What you have to do:
Only one span of the listing below should come back. It runs from the line with "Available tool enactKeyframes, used" through the line with "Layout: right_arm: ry", and each of its lines must be reproduced exactly.

Supplied data:
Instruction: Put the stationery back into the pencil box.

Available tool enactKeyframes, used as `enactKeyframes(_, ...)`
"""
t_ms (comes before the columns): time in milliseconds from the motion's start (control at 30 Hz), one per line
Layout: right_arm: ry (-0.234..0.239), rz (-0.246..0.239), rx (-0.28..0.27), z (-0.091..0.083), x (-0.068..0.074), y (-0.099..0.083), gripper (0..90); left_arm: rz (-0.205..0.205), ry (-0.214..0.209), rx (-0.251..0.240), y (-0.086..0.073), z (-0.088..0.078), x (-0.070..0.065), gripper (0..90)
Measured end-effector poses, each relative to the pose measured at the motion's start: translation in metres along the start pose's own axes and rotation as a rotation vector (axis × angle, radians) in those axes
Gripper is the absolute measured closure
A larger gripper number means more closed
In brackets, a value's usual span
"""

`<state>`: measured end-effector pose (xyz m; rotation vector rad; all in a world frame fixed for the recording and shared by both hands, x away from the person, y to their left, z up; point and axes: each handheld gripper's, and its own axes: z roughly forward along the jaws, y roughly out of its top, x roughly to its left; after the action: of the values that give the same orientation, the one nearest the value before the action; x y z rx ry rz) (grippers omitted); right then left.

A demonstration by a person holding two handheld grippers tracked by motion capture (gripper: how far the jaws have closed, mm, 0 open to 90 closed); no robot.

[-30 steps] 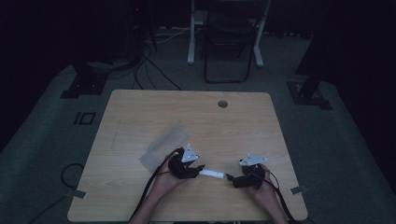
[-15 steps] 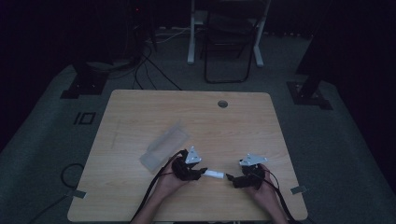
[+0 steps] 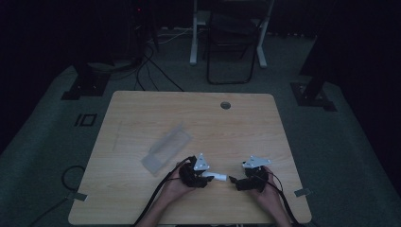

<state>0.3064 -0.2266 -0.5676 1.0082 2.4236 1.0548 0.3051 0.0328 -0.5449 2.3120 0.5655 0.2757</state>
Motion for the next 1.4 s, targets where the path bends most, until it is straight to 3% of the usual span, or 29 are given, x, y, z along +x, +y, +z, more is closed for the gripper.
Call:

Response for this exercise:
Available tool enactKeyframes, used as `enactKeyframes(_, ...)`
"""
t_ms (comes before the columns): time in milliseconds from the motion's start (control at 30 Hz), one per line
Layout: right_arm: ry (-0.234..0.239), rz (-0.246..0.239), rx (-0.28..0.27), z (-0.091..0.083), x (-0.068..0.074), y (-0.099..0.083), gripper (0..90); left_arm: rz (-0.205..0.205), ry (-0.214..0.209), rx (-0.251..0.240), y (-0.086..0.073), z (-0.088..0.078), x (-0.070..0.065), gripper (0..90)

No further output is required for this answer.